Currently, the package support two types of structured generation with language models: Function Definition and Return Declearation.

Function Definition

You can define the schema of the return value with pydantic package:

class HelloWorldSchema(BaseModel):
    message: str = Field(description="the message to be returned")

Then we can use the cl object to wrap the function you want to call:

@cl.smartFunc()
def hello_world() -> HelloWorldSchema:
    """Say hello to the world"""

The function's docstring will be passed to models as instruction about what this function should do. Now we can call the function and let the model generate the return value:

result = hello_world()
print(result.message)
# sample output:
# Hello, World!

Extra Arguments

The function wrapped by cl.smartFunc will have extra key-world arguments that can be used to control the output of the model:

  • messages: a list of messages that will be inserted into the beginning of the prompt
  • images: a list of images that will be inserted into the end of the prompt, following openai's message image format
  • reasoning_format: a reasoning format is a instance of StructureSchema that helps the model to better understand the context of the conversation with Chain-of-Thought techs.

Other key-world arguments will be passed to the request library to control the request behavior.

Return Declearation

Other wise, if you do not want to define the function, you can use the exec method to call the function:

result = await cl.exec(return_type=HelloWorldSchema)

To be noticed, the exec method is an async method, so you need to use await to call it.

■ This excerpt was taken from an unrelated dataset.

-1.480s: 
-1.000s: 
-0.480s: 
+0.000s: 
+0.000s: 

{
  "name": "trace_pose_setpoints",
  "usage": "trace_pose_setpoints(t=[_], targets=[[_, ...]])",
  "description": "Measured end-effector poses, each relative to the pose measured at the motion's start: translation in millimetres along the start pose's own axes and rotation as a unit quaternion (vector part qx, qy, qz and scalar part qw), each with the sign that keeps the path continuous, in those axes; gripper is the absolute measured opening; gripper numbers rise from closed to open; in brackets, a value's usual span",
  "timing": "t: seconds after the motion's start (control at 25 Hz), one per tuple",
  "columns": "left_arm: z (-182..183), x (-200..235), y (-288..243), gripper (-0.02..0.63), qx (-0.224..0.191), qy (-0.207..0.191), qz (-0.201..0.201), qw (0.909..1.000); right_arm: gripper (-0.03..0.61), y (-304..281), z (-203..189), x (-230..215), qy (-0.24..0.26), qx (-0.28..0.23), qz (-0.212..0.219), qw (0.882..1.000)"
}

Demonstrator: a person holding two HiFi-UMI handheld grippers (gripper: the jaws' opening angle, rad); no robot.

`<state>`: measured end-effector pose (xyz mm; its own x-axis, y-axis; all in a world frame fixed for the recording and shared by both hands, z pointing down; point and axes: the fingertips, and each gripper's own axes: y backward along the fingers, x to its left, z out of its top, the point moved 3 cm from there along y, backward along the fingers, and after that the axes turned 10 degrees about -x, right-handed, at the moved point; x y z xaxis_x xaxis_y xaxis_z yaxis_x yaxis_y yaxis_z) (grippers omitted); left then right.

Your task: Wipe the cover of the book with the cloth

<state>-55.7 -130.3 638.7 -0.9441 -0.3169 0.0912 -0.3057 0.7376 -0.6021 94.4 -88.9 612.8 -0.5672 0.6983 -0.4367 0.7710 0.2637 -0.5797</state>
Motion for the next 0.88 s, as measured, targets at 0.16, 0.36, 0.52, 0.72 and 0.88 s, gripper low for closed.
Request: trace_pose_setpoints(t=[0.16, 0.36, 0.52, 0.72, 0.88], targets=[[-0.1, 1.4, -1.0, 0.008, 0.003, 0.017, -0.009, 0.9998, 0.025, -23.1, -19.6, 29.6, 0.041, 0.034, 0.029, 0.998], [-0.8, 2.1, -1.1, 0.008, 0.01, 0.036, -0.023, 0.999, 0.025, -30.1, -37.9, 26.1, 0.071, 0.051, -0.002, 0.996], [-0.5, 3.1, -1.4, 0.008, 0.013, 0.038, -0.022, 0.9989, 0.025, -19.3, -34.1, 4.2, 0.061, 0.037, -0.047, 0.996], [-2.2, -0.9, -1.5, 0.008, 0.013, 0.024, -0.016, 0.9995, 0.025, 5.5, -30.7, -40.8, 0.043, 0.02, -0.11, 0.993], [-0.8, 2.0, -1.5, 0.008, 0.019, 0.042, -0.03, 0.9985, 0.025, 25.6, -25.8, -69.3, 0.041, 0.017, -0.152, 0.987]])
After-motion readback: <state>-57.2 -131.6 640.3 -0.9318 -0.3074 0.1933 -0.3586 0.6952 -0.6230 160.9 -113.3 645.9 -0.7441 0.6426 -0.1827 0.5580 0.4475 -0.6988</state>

The exec method also support the following key-world arguments:

  • prompt: a string that will be used as the prompt to the model.
  • messages: a list of messages that will be inserted into the beginning of the prompt.
  • model: the specific model that will be used to generate the return value.
  • reasoning_format: a reasoning format is a instance of StructureSchema that helps the model to better understand the context of the conversation with Chain-of-Thought techs.
  • schema_validation: whether to validate the return value with the schema defined in the return_type argument.
  • images: a list of images that will be inserted into the end of the prompt, following openai's message image format.